You may have heard of the saying “Personal finance is personal.” It depends on each person’s or couple’s money goal. Should we invest in our retirement accounts or pay off the mortgage early? Should we start a 529 account for our child or buy a bigger home? Or, for some families, there is just enough income to cover the cost of running the household, i.e., food, rent/mortgage, car loan, and needs of the children. There are so many scenarios to consider, and there is no one simple answer.

When it comes to money, my default mode is to save. Read that again. I said save, not invest. For most of my adult years, I focused on saving instead of investing because I did not know much about investing and did not want to take the risk of losing money in the market.
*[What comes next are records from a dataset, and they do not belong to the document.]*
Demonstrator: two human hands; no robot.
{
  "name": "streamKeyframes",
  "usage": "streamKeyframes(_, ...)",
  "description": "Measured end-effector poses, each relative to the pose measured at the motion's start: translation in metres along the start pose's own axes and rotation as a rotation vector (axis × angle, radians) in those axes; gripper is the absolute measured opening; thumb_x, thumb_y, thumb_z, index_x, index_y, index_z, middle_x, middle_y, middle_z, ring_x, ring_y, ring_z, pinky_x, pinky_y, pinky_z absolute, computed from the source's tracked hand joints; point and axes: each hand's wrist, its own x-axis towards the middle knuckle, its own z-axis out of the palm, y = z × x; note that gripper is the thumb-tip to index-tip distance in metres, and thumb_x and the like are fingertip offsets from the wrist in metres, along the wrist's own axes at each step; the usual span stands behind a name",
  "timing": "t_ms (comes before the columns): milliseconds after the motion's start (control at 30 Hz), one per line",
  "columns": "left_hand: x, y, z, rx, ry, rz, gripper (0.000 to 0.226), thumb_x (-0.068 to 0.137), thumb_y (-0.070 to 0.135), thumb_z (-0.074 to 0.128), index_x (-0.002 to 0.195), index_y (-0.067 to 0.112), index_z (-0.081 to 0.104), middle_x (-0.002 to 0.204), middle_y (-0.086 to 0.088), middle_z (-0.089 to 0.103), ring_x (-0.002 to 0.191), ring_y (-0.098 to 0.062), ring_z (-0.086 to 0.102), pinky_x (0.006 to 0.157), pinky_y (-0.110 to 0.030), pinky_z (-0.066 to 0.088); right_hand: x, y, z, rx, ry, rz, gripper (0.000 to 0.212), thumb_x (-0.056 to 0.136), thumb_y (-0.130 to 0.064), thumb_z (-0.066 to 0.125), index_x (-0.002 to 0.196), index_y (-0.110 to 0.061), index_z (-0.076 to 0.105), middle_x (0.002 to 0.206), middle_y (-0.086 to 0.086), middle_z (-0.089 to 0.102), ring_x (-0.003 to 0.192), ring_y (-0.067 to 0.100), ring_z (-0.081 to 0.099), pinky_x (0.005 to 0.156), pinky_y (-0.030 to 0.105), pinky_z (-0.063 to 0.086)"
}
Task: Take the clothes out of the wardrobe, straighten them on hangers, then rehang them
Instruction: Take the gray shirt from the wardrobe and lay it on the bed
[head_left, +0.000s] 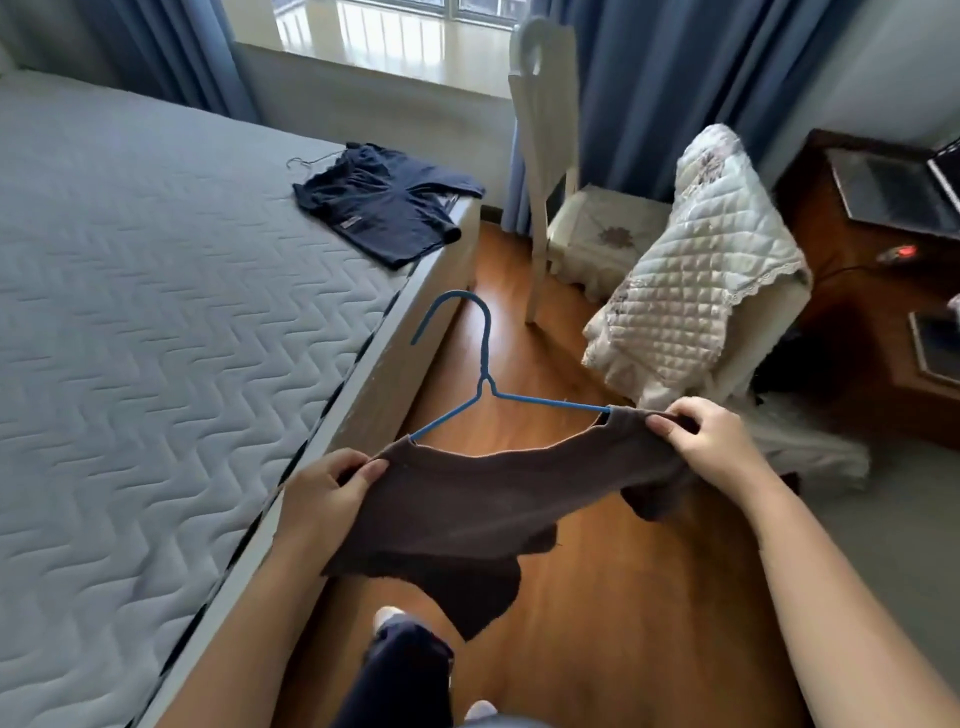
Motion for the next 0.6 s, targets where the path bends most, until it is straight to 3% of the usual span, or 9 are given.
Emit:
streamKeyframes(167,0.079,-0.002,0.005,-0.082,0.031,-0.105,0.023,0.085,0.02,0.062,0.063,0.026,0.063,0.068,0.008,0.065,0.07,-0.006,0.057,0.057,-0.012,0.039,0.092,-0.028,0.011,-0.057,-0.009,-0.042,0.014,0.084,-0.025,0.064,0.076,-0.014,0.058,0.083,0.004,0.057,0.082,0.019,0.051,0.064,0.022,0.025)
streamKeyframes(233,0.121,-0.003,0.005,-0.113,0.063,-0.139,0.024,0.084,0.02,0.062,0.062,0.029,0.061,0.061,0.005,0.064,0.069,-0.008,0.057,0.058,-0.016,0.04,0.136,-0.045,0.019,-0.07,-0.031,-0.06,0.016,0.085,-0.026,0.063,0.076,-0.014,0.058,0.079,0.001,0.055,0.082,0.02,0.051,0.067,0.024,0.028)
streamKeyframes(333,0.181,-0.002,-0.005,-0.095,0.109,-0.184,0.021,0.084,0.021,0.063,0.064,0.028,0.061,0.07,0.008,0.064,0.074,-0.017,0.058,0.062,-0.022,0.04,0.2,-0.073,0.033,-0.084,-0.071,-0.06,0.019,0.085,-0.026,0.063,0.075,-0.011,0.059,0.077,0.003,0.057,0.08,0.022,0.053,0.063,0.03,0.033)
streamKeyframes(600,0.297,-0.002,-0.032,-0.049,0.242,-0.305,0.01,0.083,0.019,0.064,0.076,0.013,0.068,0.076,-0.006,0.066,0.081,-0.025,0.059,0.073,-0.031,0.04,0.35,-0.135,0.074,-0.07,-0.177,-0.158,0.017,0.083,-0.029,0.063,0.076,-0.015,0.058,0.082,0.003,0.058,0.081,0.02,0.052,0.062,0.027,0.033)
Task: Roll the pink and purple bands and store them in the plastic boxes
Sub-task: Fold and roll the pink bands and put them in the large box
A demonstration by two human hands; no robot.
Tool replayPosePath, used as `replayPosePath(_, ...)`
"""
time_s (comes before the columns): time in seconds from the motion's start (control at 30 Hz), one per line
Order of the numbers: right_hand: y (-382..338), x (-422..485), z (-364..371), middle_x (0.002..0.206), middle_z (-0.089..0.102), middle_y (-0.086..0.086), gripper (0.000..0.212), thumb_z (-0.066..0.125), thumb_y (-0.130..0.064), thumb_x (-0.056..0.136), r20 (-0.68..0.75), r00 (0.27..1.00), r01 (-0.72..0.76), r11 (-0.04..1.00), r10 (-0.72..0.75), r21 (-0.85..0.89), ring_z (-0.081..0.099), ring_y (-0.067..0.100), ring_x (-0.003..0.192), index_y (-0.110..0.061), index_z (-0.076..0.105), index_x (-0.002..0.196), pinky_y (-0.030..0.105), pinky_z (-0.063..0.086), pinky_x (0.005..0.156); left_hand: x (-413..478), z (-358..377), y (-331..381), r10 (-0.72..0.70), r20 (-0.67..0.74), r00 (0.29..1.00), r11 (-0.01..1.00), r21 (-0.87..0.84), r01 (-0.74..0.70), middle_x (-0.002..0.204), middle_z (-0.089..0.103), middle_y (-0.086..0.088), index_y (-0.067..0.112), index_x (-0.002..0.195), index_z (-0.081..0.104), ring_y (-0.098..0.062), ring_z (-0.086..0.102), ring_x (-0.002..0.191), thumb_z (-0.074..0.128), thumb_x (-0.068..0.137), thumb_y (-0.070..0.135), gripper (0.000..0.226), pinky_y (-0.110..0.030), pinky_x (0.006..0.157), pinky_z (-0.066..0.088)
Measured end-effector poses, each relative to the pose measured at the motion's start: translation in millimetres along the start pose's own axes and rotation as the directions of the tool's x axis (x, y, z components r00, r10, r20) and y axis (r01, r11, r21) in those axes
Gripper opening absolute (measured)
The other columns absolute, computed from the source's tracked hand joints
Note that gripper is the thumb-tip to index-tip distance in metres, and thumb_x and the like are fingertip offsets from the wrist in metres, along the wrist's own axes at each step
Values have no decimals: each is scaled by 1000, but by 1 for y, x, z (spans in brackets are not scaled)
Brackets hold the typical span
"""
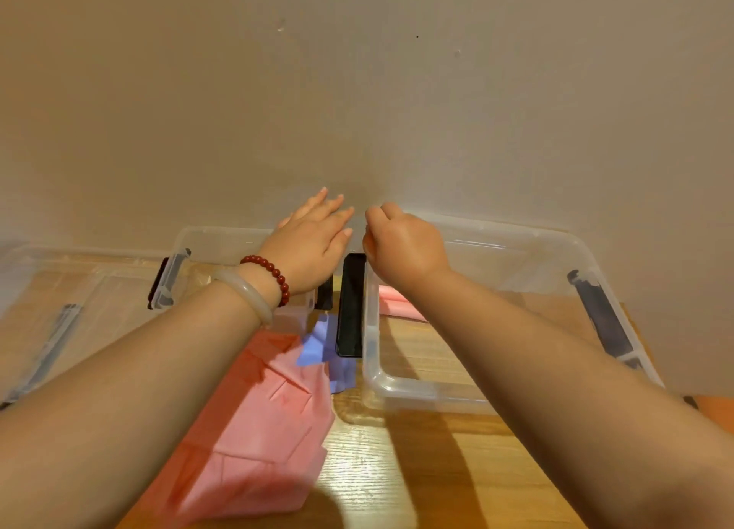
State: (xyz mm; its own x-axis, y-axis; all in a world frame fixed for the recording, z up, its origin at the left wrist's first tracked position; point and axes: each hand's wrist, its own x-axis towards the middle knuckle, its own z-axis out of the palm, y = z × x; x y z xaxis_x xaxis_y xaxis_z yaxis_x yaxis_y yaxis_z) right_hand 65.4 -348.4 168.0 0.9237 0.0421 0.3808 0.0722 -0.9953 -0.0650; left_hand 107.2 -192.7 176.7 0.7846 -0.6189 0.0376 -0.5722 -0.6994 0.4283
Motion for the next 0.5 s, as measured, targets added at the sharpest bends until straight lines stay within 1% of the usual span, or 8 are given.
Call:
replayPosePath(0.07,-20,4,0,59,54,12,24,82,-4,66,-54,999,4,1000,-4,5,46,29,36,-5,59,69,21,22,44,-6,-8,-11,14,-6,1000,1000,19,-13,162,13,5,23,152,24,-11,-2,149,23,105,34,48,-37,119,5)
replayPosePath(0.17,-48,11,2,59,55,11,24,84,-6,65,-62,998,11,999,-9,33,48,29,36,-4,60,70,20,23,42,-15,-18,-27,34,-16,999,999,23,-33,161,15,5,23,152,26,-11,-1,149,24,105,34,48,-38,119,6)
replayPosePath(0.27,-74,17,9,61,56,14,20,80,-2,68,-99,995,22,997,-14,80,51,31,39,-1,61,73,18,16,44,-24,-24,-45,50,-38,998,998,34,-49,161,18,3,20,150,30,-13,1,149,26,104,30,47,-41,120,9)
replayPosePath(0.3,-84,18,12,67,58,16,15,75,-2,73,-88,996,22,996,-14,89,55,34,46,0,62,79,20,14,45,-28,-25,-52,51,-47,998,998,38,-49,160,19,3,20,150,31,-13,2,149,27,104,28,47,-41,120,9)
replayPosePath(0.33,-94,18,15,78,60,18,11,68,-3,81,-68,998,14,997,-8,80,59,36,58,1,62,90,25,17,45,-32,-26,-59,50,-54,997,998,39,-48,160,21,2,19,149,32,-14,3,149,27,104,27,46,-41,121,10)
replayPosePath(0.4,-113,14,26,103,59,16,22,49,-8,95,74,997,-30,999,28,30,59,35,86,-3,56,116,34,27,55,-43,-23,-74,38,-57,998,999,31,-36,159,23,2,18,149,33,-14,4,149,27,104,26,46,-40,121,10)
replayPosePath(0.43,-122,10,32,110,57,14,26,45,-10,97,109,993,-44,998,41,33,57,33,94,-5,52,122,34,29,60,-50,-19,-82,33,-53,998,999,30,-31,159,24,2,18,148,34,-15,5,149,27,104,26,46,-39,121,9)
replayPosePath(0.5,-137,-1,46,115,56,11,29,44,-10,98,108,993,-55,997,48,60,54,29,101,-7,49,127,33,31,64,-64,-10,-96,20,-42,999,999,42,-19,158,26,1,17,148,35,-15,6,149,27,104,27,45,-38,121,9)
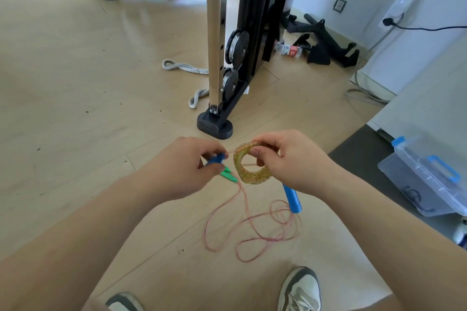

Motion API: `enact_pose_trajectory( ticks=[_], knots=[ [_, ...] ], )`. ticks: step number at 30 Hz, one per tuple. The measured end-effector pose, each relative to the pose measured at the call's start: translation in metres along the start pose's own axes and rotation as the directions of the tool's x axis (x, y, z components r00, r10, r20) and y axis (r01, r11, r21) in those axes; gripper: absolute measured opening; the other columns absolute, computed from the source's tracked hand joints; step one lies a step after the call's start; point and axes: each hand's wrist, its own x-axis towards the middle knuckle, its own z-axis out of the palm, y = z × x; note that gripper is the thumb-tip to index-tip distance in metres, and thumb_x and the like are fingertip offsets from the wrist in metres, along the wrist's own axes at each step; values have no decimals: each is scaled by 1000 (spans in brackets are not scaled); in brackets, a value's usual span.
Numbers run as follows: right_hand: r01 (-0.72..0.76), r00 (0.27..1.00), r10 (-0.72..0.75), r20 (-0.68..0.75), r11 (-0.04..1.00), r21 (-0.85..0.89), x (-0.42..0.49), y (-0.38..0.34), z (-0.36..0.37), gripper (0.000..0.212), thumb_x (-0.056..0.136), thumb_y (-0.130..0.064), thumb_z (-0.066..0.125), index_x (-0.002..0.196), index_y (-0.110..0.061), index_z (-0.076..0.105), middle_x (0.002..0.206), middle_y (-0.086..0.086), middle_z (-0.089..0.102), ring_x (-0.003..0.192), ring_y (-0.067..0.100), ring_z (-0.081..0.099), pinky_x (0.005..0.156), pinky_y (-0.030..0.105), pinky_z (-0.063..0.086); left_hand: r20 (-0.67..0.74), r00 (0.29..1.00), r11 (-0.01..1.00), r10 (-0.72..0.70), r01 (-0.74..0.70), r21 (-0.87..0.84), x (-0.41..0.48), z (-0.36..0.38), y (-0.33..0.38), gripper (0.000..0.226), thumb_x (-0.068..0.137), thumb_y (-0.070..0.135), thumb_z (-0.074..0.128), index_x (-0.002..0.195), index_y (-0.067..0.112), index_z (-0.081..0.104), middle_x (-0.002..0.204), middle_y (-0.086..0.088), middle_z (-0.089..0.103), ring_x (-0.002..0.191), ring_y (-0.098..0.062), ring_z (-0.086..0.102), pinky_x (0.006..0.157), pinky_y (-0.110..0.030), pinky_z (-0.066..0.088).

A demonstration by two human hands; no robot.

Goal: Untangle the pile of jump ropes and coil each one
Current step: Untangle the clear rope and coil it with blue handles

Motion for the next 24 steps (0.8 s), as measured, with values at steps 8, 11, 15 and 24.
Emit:
enact_pose_trajectory(
  ticks=[8, 11, 15, 24],
  knots=[
    [26, 991, -33, 127, 998, 62, -4, -16, 10, 21, 104, -31, 53, 96, -23, 70, 85, 1, 72, 76, 15, 64, 77, 34, 56, -291, 952, 867, -98, -62, -495, 4, 2, 6, 15, 98, 29, 64, 102, 40, 72, 80, 8, 75, 73, -10, 73, 74, -38, 62],
    [56, 994, -64, 88, 994, 97, -2, -19, 13, 18, 104, -30, 54, 98, -27, 71, 84, -4, 71, 79, 13, 66, 77, 33, 57, -220, 962, 787, -162, -9, -617, 3, 2, 17, 11, 101, 26, 61, 107, 30, 70, 81, -1, 77, 66, -11, 73, 60, -28, 61],
    [82, 995, -86, 51, 994, 74, 0, -19, 16, 19, 104, -29, 54, 105, -23, 72, 87, -2, 72, 81, 14, 66, 77, 33, 58, -162, 961, 721, -223, 51, -691, 5, 5, 15, 13, 100, 36, 61, 107, 30, 69, 86, 2, 79, 77, -16, 74, 73, -31, 61],
    [113, 992, -107, -64, 987, 111, 3, -15, 22, 26, 103, -22, 55, 85, -11, 70, 74, 11, 66, 59, 9, 49, 56, 20, 41, 36, 957, 456, -289, 170, -874, 3, 16, 15, 22, 102, 13, 60, 120, 8, 70, 101, -15, 78, 96, -32, 76, 92, -44, 60]
  ],
)
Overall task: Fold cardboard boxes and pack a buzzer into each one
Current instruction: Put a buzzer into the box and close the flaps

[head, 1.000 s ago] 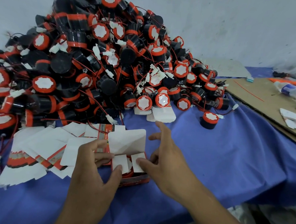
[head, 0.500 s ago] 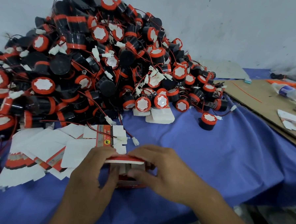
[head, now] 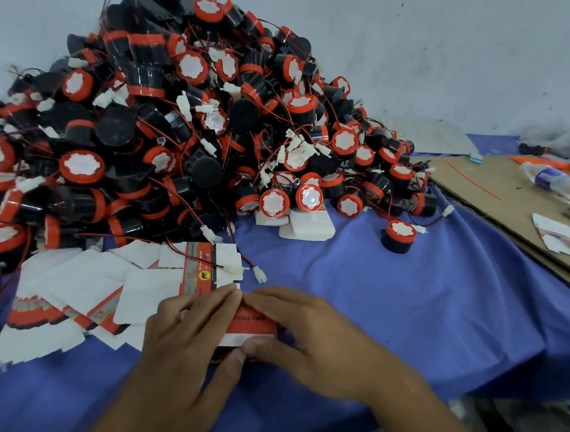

That was how uninformed I was about investing. I did not know then that by keeping my savings in cash in the bank, I was losing value or purchasing power due to inflation.

I have made many financial mistakes: not signing up for a 401K in my first job, purchasing different types of life insurance that I did not understand just because the agent is someone I know, saving cash in a certificate of deposit instead of investing, not maximizing my retirement accounts, buying a new car, and many more.

The reason I started my financial independence journey

My goal for pursuing financial independence is for time freedom, also known as time affluence. To do what I want to do when I want to do it. That means creating memories with loved ones, traveling, volunteering, supporting causes I care about, learning new skills, teaching, mentoring, working when I want to, and fully living an authentic life.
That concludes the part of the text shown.